Secretary-General Antonio Guterres put a spotlight on the forgotten children born to wartime rape victims who are often shamed and excluded, issuing a cautionary statement Tuesday on the International Day for the Elimination of Sexual Violence in Conflict.

In a message marking the annual commemoration, the U.N. chief said these children "often struggle with issues of identity and belonging for decades after the guns have fallen silent."

"They may be left in a legal limbo, or at risk of becoming stateless," Guterres said. "They are vulnerable to recruitment, trafficking and exploitation, with broad implications for peace and security, as well as human rights."

Pramila Patten, the U.N. special representative on sexual violence in conflict, said at a news conference that she wanted this year's focus to be on the children born of rape because not enough attention is being paid to their plight and their rights.

Recounting a trip to Maiduguri in northeastern Nigeria, where the Islamic extremist group Boko Haram has been active, Patten told of meeting 200 girls who had been raped, talking with them in a room that held 162 babies.

"I was really disturbed by the fact that these young girls and their babies were not only rejected by their families, by their communities, but also by the very people they were living with inside the camp," she said.

Patten said that during a visit to Sarajevo in Bosnia-Herzegovina last year she met Alen Muhic, who was born to a rape victim in 1993 during the Bosnian war, and was "very impressed by his resilience, by the work he was doing within the organization Forgotten Children of War."

Muhic, who sat next to Patten at the news conference, described how his mother abandoned him at a hospital two days after giving birth. He remained there for seven months until the hospital's janitor decided to adopt him and take him home to join his wife and two daughters.

"The family who took me in treated me as their own," he said. "I never felt being adopted."

But Muhic said when he was 8 years old a neighborhood boy called him "a really bad name" and told him his mother and father weren't his real parents and he was the result of a rape during the war.

"I punched him before I ran home to ask my parents what was the real story," he said.

"This is when my father hugged me and then he told me the whole story from the beginning and that's the first time I learned what stigma meant — and what it meant to be recognized by the society for the way I came into the world," Muhic said.

Over the years, he said, kids were cruel and called him different names, and he didn't know if he was a Bosnian Serb, Croat or Muslim.

"Effectively, I was a child with three identities," he said.

When he was about 11, producers asked to do a story about him and children born of rape, and when he was 18 they approached him again to do a second part.

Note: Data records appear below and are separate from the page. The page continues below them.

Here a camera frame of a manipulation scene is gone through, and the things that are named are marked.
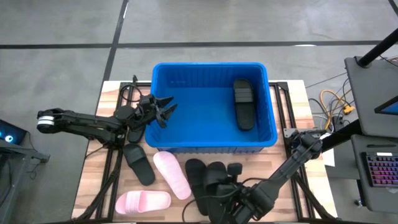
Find grey side table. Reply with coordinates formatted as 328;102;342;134
344;55;398;139

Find backlit computer keyboard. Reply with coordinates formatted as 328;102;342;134
361;151;398;188

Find silver metal bracket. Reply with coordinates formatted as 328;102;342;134
282;127;301;139

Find black aluminium rail frame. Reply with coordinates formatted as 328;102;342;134
72;74;156;222
269;80;338;222

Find grey keyboard desk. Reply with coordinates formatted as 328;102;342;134
350;133;398;215

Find black metal pole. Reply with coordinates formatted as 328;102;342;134
356;27;398;68

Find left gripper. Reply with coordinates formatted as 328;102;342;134
136;95;178;129

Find black metal stand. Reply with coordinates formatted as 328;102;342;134
0;139;51;224

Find blue plastic bin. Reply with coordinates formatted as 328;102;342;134
144;62;279;155

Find pink slide sandal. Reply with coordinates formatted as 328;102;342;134
152;151;192;200
114;190;172;215

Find white floor cable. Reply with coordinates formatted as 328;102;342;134
312;113;331;125

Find black diagonal beam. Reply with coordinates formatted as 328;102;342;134
319;119;366;153

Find black tablet blue screen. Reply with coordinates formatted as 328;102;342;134
374;95;398;116

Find orange cable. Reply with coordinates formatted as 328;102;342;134
320;89;355;131

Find computer with blue light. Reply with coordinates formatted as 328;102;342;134
0;119;28;146

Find white paper sheet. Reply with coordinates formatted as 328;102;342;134
322;133;336;168

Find black floor cable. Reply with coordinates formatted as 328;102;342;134
305;72;348;89

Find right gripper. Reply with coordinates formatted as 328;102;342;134
217;162;257;224

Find small black slide sandal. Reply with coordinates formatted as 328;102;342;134
126;124;146;144
122;142;156;187

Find large black slide sandal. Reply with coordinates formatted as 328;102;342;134
185;158;212;216
203;161;231;218
233;78;256;131

As a result, he met both his real parents.

Muhic said he couldn't judge his mother. "I am not sure what I would have done if I were in her place," he said. "So I completely understood that she needed to move on."

As for his real father, Muhic said even though he was prosecuted for a war crime, "he still denies it."

"He's still not able to admit what he has done and the wrong that he has done my mother," Muhic said.

Muhic now works as a medical assistant in the hospital where he was born. He met his wife, who is also a medical assistant, at the hospital, and they have a 2-year-old son, Brian.

For Muhic, his adopted family is what matters most.

"I am so grateful to my parents who have given me everything," he said. "I am grateful for all the love and being part of the family and one day when they are gone there will be a huge part of me that will go forever."